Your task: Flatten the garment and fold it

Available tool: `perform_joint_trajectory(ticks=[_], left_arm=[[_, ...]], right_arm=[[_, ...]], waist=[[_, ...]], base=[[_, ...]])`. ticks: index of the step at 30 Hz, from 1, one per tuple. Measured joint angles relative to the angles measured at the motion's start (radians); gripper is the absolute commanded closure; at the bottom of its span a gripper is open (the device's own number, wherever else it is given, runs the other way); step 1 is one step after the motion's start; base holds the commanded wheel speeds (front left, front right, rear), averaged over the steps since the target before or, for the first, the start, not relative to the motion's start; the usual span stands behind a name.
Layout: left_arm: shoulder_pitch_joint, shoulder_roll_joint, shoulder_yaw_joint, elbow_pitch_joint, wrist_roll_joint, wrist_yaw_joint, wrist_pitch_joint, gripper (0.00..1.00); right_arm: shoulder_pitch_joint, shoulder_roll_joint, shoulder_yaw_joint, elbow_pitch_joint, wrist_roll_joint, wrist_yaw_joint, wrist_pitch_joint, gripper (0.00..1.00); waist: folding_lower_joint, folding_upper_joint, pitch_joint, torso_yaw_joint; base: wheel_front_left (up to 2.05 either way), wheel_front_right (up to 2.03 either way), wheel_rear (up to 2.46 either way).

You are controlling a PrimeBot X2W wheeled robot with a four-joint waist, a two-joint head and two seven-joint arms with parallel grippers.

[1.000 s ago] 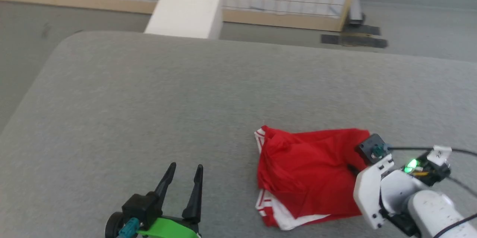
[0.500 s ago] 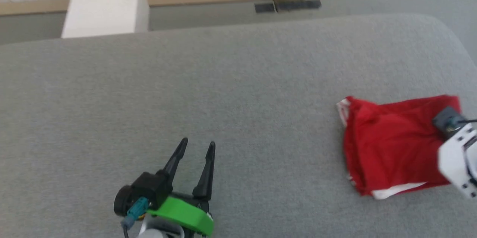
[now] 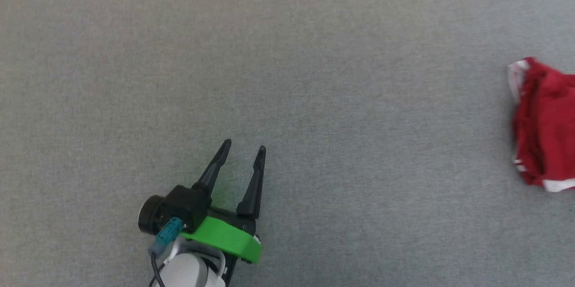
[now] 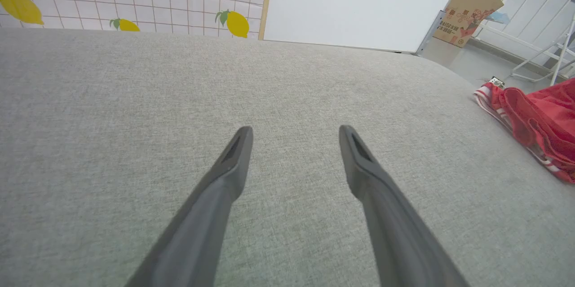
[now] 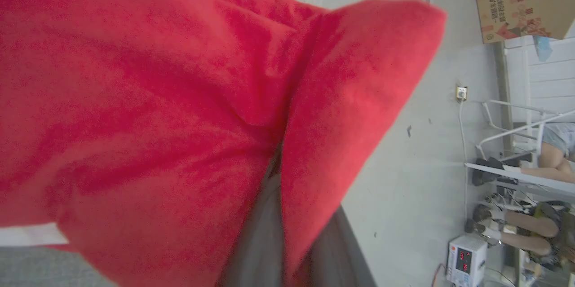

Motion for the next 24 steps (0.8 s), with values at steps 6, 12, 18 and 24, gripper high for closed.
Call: perform_joint_trajectory(ticks=[6,12,18,24], left_arm=[[-0.006,0.0,0.003,-0.006,0.0,-0.002,0.0,0.0],[-0.006,0.0,0.008,-0.001,0.001,-0.002,0.0,0.0],[-0.001,0.0,0.009,0.007,-0.006,-0.002,0.0,0.0],[0.03,0.0,0.023,0.01,-0.023,-0.002,0.0,0.0]], right_arm=[[-0.001,-0.002,-0.092,0.117,-0.067,0.0,-0.074,1.0],[-0.034,0.019,-0.15,0.176,-0.145,0.0,-0.154,0.0],[-0.068,0.036,-0.186,0.194,-0.205,0.0,-0.208,0.0],[-0.104,0.104,-0.218,0.16,-0.195,0.0,-0.291,0.0]], waist=[[0.0,0.0,0.035,0.028],[0.0,0.0,0.033,0.042],[0.0,-0.0001,-0.011,0.042],[0.0,0.0,-0.084,0.044]], base=[[0.0,0.0,0.0],[0.0,0.0,0.0],[0.0,0.0,0.0],[0.0,0.0,0.0]])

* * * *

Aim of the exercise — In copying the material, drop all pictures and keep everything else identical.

Output below —
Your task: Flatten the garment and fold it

Available tool: `perform_joint_trajectory(ticks=[_], left_arm=[[_, ...]], right_arm=[[_, ...]], waist=[[_, ...]], base=[[_, ...]])`. ticks: index of the step at 30 Hz, from 1, one per tuple. Measured joint angles relative to the angles measured at the motion's start (radians); gripper is the absolute commanded closure; at the bottom of its span a gripper is open (the device's own number, wherever else it is given, runs the other way); step 1 is one step after the motion's start; base holds the commanded wheel speeds (front left, front right, rear), averaged over the steps since the target before or, for the first, the start, not relative to the motion's start; the usual span stands behind a name.
Layout: left_arm: shoulder_pitch_joint, shoulder_roll_joint, shoulder_yaw_joint, elbow_pitch_joint, wrist_roll_joint, wrist_yaw_joint, wrist_pitch_joint, gripper (0.00..1.00); right_arm: shoulder_pitch_joint, shoulder_roll_joint, shoulder_yaw_joint, elbow_pitch_joint, wrist_roll_joint, wrist_yaw_joint, wrist_pitch_joint, gripper (0.00..1.00); waist: folding_lower_joint, folding_upper_joint, pitch_joint, torso_yaw_joint; base: wheel_front_left (up to 2.05 either way), wheel_front_right (up to 2.03 either way), wheel_rear (up to 2.46 either way).

You are controlling a PrimeBot X2W wheeled robot with a four-joint waist, a two-joint head and two seven-joint arms with parallel grippers.

[1.000 s ago] 
[0.500 s ago] 
[now] 
[now] 
[now] 

Motion for the next 24 steps (0.8 s), with values at steps 6, 12, 18 and 24, gripper high for closed.
Call: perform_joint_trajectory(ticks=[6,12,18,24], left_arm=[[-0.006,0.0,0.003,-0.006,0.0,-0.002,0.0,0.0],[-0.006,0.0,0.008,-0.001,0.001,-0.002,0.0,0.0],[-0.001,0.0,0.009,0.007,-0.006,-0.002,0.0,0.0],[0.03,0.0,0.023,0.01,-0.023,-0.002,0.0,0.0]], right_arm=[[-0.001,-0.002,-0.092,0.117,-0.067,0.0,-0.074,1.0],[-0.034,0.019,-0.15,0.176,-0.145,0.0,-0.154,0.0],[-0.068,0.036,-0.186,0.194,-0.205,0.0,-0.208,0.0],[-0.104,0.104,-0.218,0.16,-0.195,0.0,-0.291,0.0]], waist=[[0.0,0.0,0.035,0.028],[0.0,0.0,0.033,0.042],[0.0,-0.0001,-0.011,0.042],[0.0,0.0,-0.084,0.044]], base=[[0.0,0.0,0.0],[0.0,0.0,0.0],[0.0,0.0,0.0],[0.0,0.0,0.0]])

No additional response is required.